- **EXERCISE OBJECTIVE**: Write out exactly the line containing "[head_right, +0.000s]" and all lines that come after it in the listing below, through the very last one.
•••••
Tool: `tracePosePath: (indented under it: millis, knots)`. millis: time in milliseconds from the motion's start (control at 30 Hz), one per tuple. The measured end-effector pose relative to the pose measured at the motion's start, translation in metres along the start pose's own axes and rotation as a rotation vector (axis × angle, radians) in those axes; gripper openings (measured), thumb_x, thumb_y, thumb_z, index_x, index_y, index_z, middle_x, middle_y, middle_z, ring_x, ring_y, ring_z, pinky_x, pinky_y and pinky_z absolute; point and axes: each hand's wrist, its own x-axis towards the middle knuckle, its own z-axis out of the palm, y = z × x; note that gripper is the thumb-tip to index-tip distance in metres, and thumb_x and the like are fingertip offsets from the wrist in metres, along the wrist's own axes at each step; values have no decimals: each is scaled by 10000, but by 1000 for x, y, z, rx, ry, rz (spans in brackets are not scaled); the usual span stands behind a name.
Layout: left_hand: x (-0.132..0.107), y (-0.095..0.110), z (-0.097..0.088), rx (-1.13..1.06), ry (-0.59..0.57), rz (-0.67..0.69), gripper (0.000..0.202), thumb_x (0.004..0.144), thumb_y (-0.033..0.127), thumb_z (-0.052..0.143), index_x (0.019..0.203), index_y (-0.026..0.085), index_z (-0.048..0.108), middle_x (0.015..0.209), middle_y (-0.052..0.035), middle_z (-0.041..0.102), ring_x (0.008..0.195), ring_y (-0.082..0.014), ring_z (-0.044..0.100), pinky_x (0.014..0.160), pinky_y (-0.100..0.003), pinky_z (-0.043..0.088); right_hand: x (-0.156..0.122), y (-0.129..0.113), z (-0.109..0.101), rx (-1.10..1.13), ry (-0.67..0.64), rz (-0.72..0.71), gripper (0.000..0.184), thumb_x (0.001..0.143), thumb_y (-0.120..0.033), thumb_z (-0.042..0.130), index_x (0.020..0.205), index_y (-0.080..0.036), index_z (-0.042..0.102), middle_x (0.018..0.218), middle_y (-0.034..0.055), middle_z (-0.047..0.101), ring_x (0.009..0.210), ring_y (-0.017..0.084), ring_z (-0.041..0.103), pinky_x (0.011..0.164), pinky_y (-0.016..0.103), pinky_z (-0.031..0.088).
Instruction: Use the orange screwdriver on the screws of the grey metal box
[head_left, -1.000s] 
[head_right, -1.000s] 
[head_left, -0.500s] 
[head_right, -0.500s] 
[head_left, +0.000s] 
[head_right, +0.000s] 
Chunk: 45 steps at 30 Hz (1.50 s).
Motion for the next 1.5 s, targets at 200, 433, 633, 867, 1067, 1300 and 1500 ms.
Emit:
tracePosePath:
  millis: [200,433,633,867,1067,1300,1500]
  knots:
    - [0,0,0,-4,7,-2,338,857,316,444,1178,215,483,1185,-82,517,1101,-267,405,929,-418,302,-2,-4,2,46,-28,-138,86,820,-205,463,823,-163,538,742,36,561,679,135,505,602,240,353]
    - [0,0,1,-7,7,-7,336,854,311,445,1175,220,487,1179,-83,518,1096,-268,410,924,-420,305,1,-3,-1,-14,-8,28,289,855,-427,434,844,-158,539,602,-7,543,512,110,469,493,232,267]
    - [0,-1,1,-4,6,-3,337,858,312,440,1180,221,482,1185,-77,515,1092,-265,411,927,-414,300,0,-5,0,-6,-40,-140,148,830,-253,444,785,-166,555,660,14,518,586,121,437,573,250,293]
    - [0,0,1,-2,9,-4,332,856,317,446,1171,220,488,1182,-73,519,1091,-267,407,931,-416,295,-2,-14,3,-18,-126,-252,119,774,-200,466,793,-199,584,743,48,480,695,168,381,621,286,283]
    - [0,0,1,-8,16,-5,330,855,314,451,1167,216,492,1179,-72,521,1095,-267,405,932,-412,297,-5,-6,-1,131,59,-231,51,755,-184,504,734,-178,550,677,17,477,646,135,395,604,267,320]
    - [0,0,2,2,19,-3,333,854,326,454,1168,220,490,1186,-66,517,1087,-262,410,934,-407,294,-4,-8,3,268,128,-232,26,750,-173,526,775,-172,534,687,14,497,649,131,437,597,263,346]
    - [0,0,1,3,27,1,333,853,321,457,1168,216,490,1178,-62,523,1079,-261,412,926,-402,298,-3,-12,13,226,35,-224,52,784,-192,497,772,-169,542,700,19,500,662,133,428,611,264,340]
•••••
- **SOLUTION FOR THIS PROBLEM**:
[head_right, +0.000s] 
Chunk: 45 steps at 30 Hz (1.50 s).
Motion for the next 1.5 s, targets at 200, 433, 633, 867, 1067, 1300 and 1500 ms.
Emit:
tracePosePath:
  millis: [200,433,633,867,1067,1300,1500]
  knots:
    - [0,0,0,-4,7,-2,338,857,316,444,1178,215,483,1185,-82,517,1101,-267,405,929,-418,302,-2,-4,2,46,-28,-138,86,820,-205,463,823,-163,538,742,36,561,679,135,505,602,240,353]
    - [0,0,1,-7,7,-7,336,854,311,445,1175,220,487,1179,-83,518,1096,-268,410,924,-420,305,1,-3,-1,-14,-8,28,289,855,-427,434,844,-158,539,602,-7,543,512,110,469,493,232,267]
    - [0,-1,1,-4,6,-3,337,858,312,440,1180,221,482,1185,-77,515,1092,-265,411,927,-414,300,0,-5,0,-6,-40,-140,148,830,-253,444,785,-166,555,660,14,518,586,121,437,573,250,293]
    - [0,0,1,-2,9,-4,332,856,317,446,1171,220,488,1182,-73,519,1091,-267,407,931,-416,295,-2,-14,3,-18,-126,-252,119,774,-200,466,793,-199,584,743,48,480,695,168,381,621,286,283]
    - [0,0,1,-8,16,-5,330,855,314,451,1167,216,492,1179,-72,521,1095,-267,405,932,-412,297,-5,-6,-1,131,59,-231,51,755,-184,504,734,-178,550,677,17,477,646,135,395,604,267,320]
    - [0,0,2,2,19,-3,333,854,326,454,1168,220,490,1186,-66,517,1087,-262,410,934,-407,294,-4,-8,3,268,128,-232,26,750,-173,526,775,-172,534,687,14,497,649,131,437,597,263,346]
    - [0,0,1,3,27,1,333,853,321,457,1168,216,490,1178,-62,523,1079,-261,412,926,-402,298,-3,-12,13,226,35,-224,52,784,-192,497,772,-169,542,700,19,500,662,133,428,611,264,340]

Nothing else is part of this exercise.